I see Fox Norton as a genuine Champion Chase contender in what looks an open division, Douvan aside. Simply Ned ran his usual consistent race in second, and Special Tiara understandably ran out of steam on his first run of the season. In a race like this we already know plenty about the horses, and therefore it is often difficult to learn much, but it may be wise to keep an eye on Module who made a more than satisfactory return to racing after a long absence.
He stayed on best of all up the hill and Tom George and Adrian Heskin have already proved they are a combination to be reckoned with this season. Looking forward, two and a half miles should be ideal for Module, who aged 9, may not be a forgotten hope just yet.

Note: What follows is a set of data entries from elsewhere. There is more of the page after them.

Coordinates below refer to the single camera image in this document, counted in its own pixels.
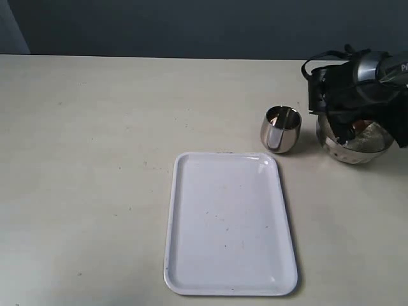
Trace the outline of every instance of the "metal cup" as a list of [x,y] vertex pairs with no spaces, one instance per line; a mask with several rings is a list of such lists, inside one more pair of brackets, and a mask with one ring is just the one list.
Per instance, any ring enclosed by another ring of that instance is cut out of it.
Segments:
[[298,141],[302,117],[293,108],[275,106],[265,115],[261,128],[262,144],[273,153],[285,153]]

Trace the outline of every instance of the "wall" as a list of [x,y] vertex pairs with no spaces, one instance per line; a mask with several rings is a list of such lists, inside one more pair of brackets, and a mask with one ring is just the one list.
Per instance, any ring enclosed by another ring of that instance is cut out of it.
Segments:
[[0,54],[29,54],[7,0],[0,0]]
[[34,54],[304,59],[408,49],[408,1],[13,0]]

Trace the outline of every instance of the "metal bowl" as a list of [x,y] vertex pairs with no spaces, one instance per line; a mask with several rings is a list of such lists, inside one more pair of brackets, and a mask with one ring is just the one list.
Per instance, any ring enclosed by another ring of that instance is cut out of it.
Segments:
[[319,143],[332,158],[347,164],[367,163],[385,153],[394,141],[385,129],[373,122],[355,139],[340,145],[325,115],[317,118],[316,134]]

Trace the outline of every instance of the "white tray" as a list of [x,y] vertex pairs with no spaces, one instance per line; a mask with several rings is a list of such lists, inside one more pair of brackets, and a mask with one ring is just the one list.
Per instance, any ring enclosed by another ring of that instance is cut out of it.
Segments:
[[276,162],[266,154],[175,161],[164,280],[181,295],[279,296],[298,273]]

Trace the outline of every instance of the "white table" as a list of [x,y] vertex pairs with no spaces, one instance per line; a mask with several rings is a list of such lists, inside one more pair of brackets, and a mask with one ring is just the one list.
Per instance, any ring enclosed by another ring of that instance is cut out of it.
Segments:
[[[301,63],[0,56],[0,305],[407,305],[408,151],[327,156]],[[298,291],[176,295],[163,281],[174,159],[264,152],[279,104],[303,117],[295,151],[275,156]]]

Fergal O’Brien has been having a stellar season, and Poetic Rhythm marked his 29th winner in the final race of the Open Meeting, the Listed bumper. The horse relished the cut in the ground and fended off all challengers to record a brave success.
Ben Pauling’s Boreham Bill stuck to the task in second, but it was O’Brien’s other runner which may be a bit of a dark horse going forward. The race may have been littered with non-runners, most notably Sumkindofking and Bags Groove, but Imperial Eloquence deserves plenty of credit for finishing third. The two horses at the head of the market Brahms Du Clermont and La Cavsa Nostra both failed to fire, and my initial reaction was this race was much more about getting into a rhythm and bravery at the finish, than it was about sheer class, which is a big ask for any young horse.
Aged just 4, Imperial Eloquence rose to the challenge, and made smooth headway four furlongs from home, travelling ominously well in the famous Imperial Racing silks. He picked up very well for Conor Shoemark and was only beaten 1 ¾ lengths. As the cliché goes, he is a big framed horse who has plenty more filling out to do and should progress into a very useful horse with age.